# TASK PROMPT
For the material below, output exactly the span from the line with "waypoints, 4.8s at" to the line with "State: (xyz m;", including both, and nothing besides.
====== DATA TO USE ======
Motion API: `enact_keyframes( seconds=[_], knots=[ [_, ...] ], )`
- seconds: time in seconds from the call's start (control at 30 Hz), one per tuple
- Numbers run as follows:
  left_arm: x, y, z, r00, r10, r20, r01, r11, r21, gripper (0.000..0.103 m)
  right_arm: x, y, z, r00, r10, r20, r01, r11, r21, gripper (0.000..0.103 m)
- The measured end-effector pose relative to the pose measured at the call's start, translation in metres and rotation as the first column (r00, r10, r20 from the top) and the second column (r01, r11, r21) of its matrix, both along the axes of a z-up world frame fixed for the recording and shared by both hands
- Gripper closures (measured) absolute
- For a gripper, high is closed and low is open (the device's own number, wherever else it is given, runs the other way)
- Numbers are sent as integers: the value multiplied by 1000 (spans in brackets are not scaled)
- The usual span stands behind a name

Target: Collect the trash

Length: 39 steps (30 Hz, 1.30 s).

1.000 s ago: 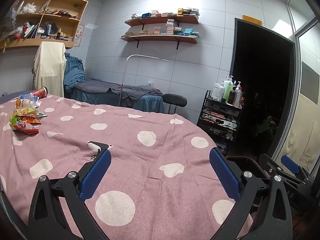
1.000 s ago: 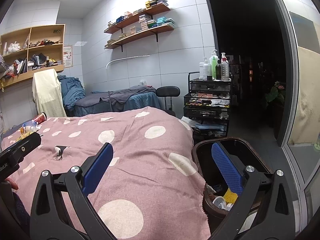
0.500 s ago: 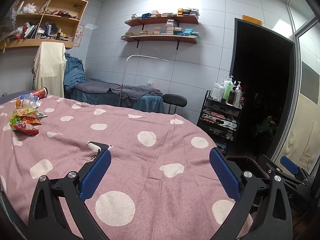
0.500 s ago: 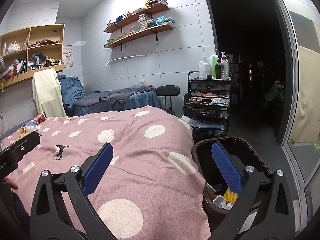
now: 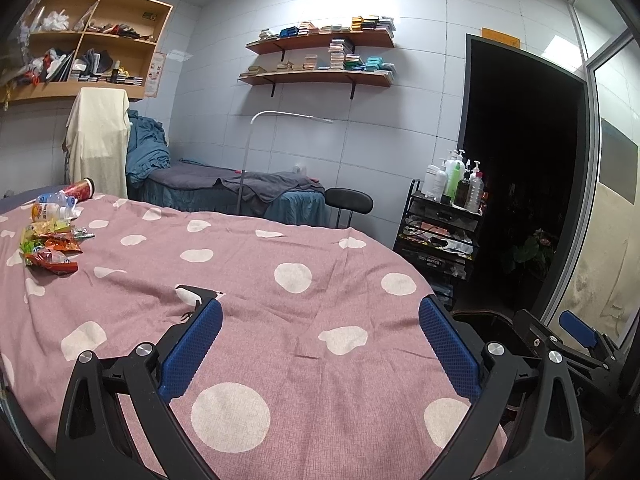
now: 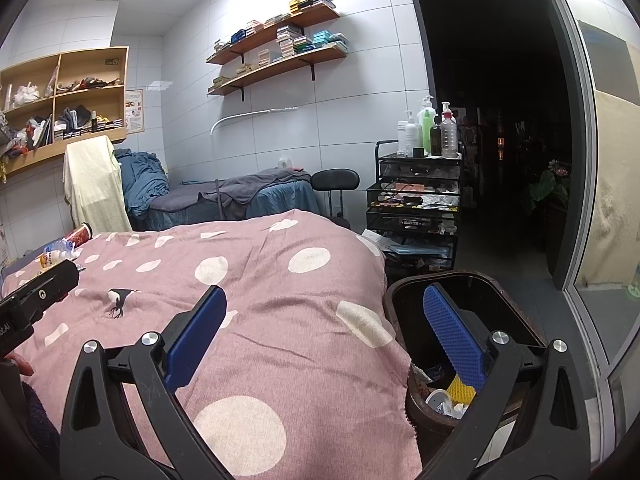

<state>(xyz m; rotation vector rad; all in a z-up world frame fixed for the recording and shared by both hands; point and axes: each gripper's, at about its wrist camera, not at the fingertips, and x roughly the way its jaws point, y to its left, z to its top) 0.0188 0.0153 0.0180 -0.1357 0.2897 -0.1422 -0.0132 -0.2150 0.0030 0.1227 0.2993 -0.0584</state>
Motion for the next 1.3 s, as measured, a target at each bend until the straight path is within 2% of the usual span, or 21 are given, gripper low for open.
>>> enact_keyframes(
  seconds=[0.43, 1.3],
  knots=[
    [-3, -6, -2, 999, 4, 34, -5, 999, 32, 5, 1, 0, -4, 1000, -3, -5, 3, 1000, 1, 6],
    [-4, -11, -6, 999, -30, 19, 29, 999, 26, 5, 1, 0, -5, 1000, -4, -8, 4, 1000, 1, 6]
  ],
)
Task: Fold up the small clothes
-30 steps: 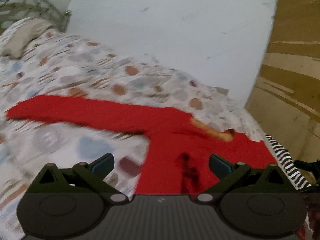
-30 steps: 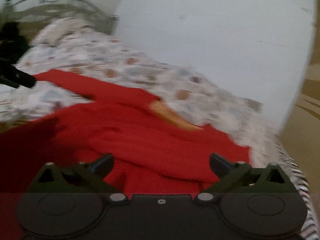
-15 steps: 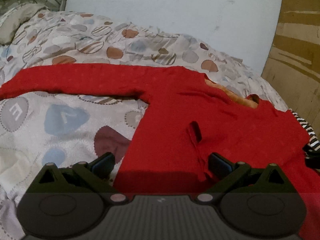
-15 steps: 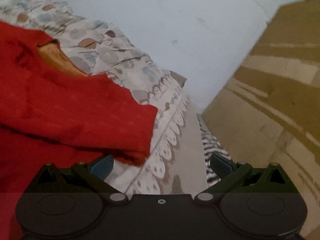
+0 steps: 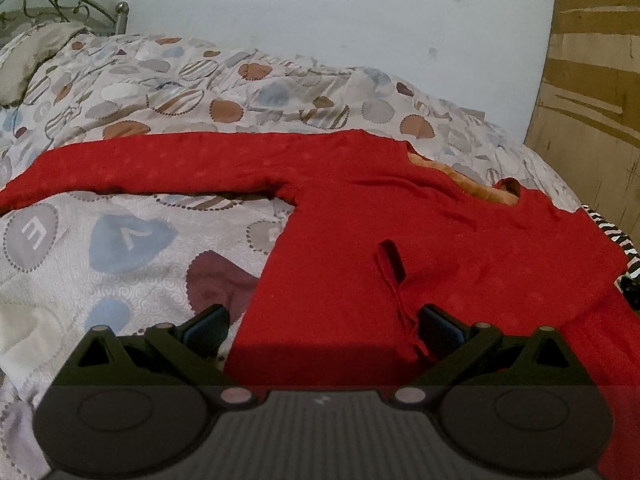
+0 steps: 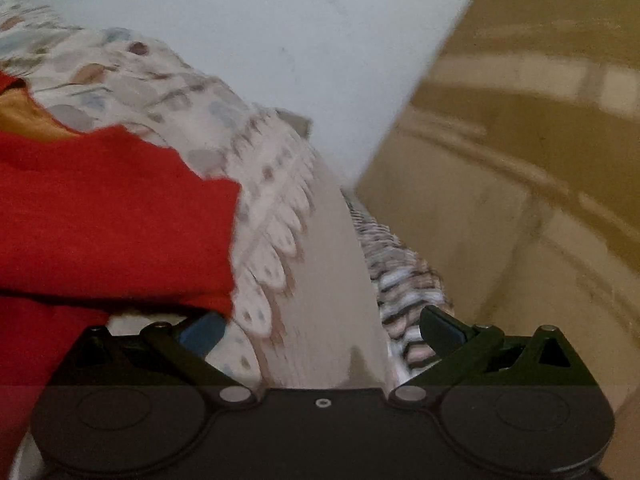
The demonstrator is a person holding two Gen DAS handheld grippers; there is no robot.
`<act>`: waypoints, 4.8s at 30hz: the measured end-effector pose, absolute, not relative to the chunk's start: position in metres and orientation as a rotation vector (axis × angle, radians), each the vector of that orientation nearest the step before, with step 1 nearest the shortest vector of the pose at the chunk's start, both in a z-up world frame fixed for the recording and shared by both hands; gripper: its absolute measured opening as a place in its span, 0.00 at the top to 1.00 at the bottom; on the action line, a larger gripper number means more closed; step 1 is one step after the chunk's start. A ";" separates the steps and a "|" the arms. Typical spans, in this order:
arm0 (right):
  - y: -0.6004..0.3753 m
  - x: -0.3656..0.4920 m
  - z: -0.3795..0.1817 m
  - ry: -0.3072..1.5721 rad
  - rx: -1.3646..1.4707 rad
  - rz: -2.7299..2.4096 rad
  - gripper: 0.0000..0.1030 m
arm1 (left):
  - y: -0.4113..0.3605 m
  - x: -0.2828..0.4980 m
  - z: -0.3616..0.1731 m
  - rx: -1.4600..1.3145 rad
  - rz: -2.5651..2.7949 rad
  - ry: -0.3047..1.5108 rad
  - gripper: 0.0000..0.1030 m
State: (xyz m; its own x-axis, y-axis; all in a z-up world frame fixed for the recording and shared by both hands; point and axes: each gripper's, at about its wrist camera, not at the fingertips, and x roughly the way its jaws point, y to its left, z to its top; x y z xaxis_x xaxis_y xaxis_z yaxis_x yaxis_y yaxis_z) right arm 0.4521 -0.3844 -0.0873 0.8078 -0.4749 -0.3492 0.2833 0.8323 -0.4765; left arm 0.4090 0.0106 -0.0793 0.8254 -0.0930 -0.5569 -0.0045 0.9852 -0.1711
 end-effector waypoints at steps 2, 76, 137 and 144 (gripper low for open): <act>-0.392 0.453 -0.091 0.507 -0.377 -0.449 0.01 | 0.011 0.408 -0.080 -0.171 -0.048 0.596 0.00; -0.194 0.315 -0.070 0.485 -0.117 0.136 0.00 | 0.347 0.449 -0.075 -0.724 0.127 0.512 0.00; -0.321 0.239 -0.057 0.324 0.170 -0.155 0.00 | -0.040 0.397 0.004 0.052 -0.731 0.284 0.95; -0.331 0.240 -0.064 0.357 0.192 -0.201 0.00 | -0.057 0.363 -0.039 0.187 -0.782 0.392 0.94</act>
State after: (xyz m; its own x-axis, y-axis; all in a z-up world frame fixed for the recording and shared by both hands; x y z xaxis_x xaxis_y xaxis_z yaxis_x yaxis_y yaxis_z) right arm 0.2399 -0.3308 -0.0643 0.9174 -0.1608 -0.3639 0.2280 0.9621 0.1498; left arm 0.3632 -0.0568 -0.0390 0.6421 -0.6474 -0.4105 0.7160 0.6978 0.0195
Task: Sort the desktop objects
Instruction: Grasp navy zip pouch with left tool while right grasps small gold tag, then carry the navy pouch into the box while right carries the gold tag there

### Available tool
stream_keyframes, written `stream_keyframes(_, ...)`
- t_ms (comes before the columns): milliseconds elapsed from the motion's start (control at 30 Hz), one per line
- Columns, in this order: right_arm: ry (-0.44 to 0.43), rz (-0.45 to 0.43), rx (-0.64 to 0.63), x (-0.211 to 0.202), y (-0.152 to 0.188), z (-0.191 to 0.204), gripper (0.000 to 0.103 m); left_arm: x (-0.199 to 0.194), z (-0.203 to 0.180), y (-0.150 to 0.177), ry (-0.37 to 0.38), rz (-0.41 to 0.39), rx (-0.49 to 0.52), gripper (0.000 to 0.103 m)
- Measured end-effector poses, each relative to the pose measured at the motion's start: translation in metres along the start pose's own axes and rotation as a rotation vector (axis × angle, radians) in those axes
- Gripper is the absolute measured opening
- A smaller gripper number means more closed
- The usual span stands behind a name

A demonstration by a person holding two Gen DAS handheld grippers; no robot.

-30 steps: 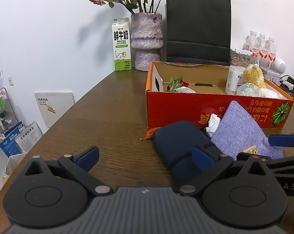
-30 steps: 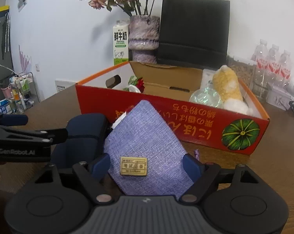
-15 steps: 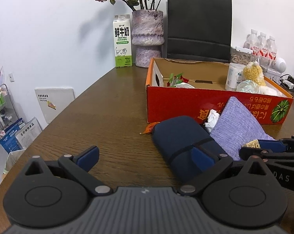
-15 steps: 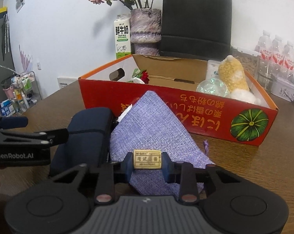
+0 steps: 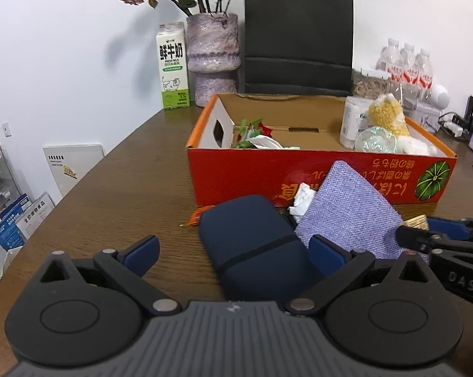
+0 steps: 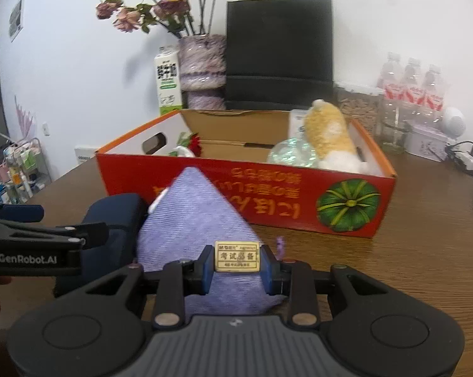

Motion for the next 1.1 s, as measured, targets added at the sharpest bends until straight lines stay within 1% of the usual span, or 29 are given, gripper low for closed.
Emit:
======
# RESULT FOR THIS TASK
`<act>`: waypoints, 4.8s at 30hz: the measured end-effector pose, absolute, not relative to the chunk's start: position in metres and orientation as a rotation vector (axis × angle, radians), each the vector of that orientation nearest the step before, with step 1 nearest the shortest vector of the pose at the chunk's start, both in a z-up world frame fixed for the recording and shared by both hands; gripper: its absolute measured opening as a place in its span, 0.00 at the top to 1.00 at the bottom; on the action line, a larger gripper number means more closed; step 1 is one step after the chunk's start. A ";" separates the steps and a "|" the arms. Typical spans, in this order:
arm0 (right):
  - y: -0.6004..0.3753 m
  - x: -0.3656..0.4920 m
  - z: -0.3795..0.1817 m
  - ry: -0.3072..1.5721 rad
  - rx: -1.3646..1.4707 rad
  - rz: -2.7299..2.4096 rad
  - gripper: 0.0000..0.1030 m
arm1 (left):
  - y: -0.4113..0.3605 m
  - x: -0.2828..0.4980 m
  - z: -0.3616..0.1731 m
  - rx: -1.4600..1.3145 rad
  - rz: -2.5651..2.7949 rad
  - ry: -0.3047..1.5108 rad
  - gripper: 0.0000..0.1030 m
State: (xyz m; its own x-axis, y-axis; all in a z-up world frame fixed for the recording and shared by both hands; point and axes: each gripper's, at about its wrist camera, not at the fingertips, and x roughly the way its jaws point, y to its left, z to its top; x y z xaxis_x xaxis_y xaxis_z yaxis_x yaxis_y yaxis_z) right arm 0.4521 -0.3844 -0.0873 0.8078 -0.4749 -0.3492 0.2833 0.8323 -0.4765; left arm 0.4090 0.0106 -0.0793 0.8254 -0.0930 -0.5569 -0.0045 0.9852 -0.1711

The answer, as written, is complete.